CD Recensies

CESTI: DORI, LA

Cesti: La Dori. Francesca Ascioti (a., Dori), Emöke Baráth (s., Tolomeo), Francesca Lombardi Mazzulli (s., Arsinoe), Rupert Enticknap (ct., Oronte), Federico Sacchi (bs., Artaxerse) e. a. met de Accademia Bizantina o.l.v. Ottavio Dantone. CPO 555.309-2 (2 cd’s, 2u.40’46”). 2019
 
In de tweede helft van de zeventiende eeuw hadden de Venetiaanse opera’s een heel plooibare vorm die bestond uit het recitativo cantando (gezongen recitatief), arioso en aria (meestal strofisch). Alle drie afwisselend en naadloos geïntegreerd om de vaart van de handeling met zijn dramatische of komische episodes te verzekeren.

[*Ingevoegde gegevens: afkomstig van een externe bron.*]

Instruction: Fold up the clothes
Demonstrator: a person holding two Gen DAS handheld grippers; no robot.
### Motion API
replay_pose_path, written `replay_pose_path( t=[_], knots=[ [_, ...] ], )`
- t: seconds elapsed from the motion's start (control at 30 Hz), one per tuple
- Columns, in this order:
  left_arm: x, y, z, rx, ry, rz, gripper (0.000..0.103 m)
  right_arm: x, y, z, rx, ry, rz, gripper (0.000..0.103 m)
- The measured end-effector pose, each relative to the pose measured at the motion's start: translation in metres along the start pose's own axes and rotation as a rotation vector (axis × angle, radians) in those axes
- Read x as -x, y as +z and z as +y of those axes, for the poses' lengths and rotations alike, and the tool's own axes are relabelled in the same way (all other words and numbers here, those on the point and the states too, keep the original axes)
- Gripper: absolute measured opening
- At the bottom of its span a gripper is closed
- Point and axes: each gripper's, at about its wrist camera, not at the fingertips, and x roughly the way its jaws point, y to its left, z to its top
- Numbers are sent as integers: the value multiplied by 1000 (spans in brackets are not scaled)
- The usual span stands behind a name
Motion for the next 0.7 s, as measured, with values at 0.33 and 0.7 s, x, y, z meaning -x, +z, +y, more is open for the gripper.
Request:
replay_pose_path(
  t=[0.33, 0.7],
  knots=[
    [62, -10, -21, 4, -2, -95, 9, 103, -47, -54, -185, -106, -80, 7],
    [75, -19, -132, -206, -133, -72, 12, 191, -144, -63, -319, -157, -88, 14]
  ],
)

Zelfs nog beter dan de latere Reformopera’s van Gluck. Zo werd het ideaal van Wagners Gesamtkunstwerk al vroeg gerealiseerd.
Twee operacomponisten speelden een dominerende rol op operagebied in die tijd: Cavalli en Cesti. Aan het werk van Cavalli is altijd veel aandacht besteed, Pietro Antonio Cesti (1623 - 1669) bleef wat in zijn schaduw, hoewel hij doorging voor de ‘gevierdste musicus uit zijn tijd’. Populair werd hij met Orontea (1656), La Dori (1663) en Il pomo d’oro (1668).
La Dori op een libretto van Giovanni Filippo Apolloni is uit de periode van 1652 tot 1657 toen hij in Innsbruck werkzaam was voor aartshertog Ferdinand Karl. Het werk had succes en werd indertijd minstens dertigmaal opgevoerd.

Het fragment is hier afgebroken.